Mikaela Shiffrin plans to race for the first time in two months at the next World Cup slalom in Crans-Montana, Switzerland, next Monday.
Shiffrin, 20 and the reigning Olympic, World and World Cup slalom champion, has been out since suffering a right MCL tear and a bone fracture in a Dec. 12 warm-up crash.
''I am lucky that I hurt two of the things in my knee that can heal on their own really well,” Shiffrin, who returned to skiing Jan. 30, said in a press release. “If I had hurt my ACL or meniscus and needed surgery, I think this would have been a lot more difficult for me.
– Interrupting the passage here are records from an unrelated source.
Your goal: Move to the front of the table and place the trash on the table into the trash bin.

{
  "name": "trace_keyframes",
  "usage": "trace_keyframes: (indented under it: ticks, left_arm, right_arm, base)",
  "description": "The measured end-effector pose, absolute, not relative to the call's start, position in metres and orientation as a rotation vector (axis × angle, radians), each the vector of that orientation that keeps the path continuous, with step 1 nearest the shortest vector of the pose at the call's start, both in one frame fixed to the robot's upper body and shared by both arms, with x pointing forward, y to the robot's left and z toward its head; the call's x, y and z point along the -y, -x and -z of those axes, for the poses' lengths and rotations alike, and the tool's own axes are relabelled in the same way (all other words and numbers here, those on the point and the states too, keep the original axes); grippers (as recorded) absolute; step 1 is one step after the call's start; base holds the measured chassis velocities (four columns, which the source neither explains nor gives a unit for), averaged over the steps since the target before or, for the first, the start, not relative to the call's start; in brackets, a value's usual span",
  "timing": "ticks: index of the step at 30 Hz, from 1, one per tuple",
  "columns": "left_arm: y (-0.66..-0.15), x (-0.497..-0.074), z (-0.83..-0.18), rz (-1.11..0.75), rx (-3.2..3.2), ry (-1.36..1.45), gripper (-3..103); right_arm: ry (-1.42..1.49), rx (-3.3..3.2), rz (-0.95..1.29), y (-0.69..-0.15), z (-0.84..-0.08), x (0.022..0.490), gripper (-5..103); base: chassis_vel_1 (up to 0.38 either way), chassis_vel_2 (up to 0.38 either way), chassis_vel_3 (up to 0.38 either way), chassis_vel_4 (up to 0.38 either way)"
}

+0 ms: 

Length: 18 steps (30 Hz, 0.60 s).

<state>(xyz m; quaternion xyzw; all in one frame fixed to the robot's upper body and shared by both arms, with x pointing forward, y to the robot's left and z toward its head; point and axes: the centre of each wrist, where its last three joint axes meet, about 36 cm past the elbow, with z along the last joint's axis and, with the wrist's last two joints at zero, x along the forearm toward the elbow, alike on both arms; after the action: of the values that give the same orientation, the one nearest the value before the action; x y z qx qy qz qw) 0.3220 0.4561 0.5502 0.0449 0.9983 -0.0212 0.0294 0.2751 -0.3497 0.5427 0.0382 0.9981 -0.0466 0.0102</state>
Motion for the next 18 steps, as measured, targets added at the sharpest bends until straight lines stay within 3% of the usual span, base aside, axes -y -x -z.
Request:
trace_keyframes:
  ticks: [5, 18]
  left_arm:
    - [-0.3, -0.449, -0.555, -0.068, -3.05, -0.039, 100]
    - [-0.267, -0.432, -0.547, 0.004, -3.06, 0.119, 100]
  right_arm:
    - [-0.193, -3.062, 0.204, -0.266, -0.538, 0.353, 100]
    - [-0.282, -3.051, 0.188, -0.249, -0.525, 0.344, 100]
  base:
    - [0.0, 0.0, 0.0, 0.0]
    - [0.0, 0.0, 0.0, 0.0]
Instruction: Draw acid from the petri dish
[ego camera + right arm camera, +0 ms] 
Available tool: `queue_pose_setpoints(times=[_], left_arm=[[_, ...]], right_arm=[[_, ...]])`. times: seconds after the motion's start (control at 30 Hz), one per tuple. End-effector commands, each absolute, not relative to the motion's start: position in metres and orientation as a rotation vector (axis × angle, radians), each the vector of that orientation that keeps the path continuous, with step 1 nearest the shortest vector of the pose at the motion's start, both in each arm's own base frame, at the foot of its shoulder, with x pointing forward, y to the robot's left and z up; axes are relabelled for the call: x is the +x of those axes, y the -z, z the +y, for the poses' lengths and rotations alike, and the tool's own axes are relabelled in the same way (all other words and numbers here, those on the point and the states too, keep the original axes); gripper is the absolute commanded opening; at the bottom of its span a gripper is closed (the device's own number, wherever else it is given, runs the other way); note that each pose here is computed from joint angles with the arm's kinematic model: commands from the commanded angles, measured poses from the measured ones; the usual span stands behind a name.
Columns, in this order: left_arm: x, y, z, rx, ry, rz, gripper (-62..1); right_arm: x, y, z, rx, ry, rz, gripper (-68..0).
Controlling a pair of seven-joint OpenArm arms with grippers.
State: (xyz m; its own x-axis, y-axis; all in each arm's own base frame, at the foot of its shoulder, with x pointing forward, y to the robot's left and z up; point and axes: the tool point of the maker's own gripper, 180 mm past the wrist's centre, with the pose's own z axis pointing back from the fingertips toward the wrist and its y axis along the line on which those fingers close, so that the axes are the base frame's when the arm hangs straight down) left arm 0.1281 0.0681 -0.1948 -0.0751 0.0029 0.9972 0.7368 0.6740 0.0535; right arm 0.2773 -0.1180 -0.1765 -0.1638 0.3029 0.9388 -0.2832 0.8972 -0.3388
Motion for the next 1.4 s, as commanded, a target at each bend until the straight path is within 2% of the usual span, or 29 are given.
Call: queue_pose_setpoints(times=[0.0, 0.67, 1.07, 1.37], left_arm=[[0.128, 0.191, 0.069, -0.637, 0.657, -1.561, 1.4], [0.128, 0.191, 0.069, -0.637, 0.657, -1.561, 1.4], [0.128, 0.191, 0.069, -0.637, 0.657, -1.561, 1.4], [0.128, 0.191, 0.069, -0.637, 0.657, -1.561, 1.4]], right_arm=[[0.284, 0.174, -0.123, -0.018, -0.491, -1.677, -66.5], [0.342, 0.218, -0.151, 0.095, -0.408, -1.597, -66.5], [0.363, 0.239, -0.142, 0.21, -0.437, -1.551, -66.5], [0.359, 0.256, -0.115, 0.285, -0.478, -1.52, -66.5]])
But I have thought about my knee like a big cut on my leg or something.’'
Her timetable for a return this season has shifted in the last eight weeks.
The rescheduling of a canceled Jan. 31 slalom for next Monday changed her previous plans to return the final weekend of February.
“Our goal is to have her be really close to 100 percent, if not 100 percent [before competing],” said Shiffrin’s mother, Eileen, in an earlier Denver Post report. “We’ve heard all these horror stories about athletes who went back too soon and then sustained injuries that did end their careers.”
The World Cup season concludes March 20. There are four slaloms left on the calendar, and Shiffrin trails slalom standings leader Frida Hansdotter by 305 points.
A winner receives 100 points per victory, so Shiffrin could take her fourth straight World Cup season title, but it would all but require her to win all four remaining slaloms and for Hansdotter (and others) to struggle.